Rit
— Embedded Rc in Text —

OCT 2007
Kenji Arisawa

Rit is a PHP like text processor that is designed for use in Plan 9. Embedded scripts are between “${” and “}” in text. In processing the text, Rit collaborates with Rc – the Plan 9 shell – using inter-process communication of Plan 9. This approach has three advantages: (1) we can use full functionality of Rc in the embedded area; (2) we can make Rit source small and simple; (3) Users need not learn new scripting language. This paper describes Rit v.1.5 with some examples.

Introduction

Writing Web documents has become one of the most popular style in publishing today. Many of these documents are based on HTML and Javascript. However some of them need help with server side scripting code.

Consider the case that we need to introduce some server side codes to an existing Web document. It will require much modification to rewrite the document in accordance with grammar of the scripting language. If the server side codes can be embedded in existing document, the amount of modification will be much reduced.

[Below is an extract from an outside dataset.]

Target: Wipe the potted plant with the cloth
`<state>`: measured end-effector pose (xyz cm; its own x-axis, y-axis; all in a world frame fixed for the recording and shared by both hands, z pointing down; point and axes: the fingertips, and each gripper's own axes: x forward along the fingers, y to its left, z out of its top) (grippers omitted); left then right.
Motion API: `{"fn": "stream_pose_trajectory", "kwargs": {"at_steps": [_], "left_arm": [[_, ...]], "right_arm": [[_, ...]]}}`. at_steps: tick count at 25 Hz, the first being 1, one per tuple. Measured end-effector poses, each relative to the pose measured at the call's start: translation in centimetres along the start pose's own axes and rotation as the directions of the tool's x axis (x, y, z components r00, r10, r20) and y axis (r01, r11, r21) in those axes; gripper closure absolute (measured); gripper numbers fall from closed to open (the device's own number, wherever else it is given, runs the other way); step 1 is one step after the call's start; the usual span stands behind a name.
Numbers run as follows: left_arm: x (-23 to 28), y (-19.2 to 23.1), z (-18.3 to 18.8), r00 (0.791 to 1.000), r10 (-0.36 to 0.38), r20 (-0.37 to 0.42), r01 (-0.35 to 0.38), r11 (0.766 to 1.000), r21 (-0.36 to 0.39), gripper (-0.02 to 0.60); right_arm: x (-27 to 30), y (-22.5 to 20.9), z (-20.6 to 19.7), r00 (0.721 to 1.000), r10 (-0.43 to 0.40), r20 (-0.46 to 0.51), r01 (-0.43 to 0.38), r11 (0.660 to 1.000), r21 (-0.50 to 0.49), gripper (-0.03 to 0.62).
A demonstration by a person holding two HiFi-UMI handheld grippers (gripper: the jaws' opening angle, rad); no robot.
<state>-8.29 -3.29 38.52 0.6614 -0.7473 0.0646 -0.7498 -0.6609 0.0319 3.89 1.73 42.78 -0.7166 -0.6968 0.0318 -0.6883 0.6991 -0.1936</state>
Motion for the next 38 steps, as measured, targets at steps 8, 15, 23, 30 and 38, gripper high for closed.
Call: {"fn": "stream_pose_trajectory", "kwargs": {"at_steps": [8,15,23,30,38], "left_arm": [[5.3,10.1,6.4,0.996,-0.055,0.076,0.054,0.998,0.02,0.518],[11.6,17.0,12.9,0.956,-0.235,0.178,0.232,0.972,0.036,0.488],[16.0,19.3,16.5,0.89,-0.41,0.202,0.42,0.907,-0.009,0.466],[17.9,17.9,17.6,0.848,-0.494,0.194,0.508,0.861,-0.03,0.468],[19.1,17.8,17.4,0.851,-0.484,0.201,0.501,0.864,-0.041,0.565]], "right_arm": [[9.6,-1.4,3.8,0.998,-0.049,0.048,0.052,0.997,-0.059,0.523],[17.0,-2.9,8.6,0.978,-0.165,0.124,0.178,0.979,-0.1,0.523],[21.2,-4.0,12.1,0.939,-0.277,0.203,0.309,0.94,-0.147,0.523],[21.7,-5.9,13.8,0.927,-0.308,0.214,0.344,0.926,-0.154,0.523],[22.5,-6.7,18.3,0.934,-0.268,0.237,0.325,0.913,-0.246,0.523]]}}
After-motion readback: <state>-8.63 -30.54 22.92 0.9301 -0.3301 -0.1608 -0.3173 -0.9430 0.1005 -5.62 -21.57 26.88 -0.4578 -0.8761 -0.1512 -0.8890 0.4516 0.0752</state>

There are several text processors for embedded code. PHP is one of the most popular ones. According to the document, PHP is a general-purpose scripting language that is especially suited for Web development and can be embedded into HTML. Rit[1] is similar to PHP in this respect. However the basic philosophy is much different.

PHP is a big software and provides new language for the embedded code. To the contrary, Rit is small and simple. Rit does almost nothing to embedded script. Rit merely parses text to determine code areas; the areas are passed to Rc[2,3] so that they are interpreted and executed by Rc.

This approach has the following advantages:

The last advantage is important for users because users want to use their familiar tools.

Some people want to write in Perl and others, Python, etc. Thus, there exist text processors that handle embedded Perl(Mason, ePerl, etc), embedded Python(EmPy, Spyce, etc). These scripting languages are powerful enough to handle input by themselves. However Python and Perl are so big. Loading big executable is itself a disadvantage to use in Web services.

To the contrary, both Rit and Rc are small*. Rit just collaborates with Rc. Rc is well designed shell which enables users to use variety of tools if necessary. Thus, we can keep traditional developing style of UNIX or Plan 9: not standing on single big software, but standing on small neat tools.

Note*: Code sizes of Rit and Rc are 45KB(73KB) and 94KB(144KB) respectively. On the other hands, sizes of Python 2.4 and Perl 5.8 are 1.5MB(4.0MB) and 4.5MB(9.6MB) respectively. These values are on i386 PC. Values in parenthesis include symbol table. Sizes of Python and Perl depend on modules that are included in compilation.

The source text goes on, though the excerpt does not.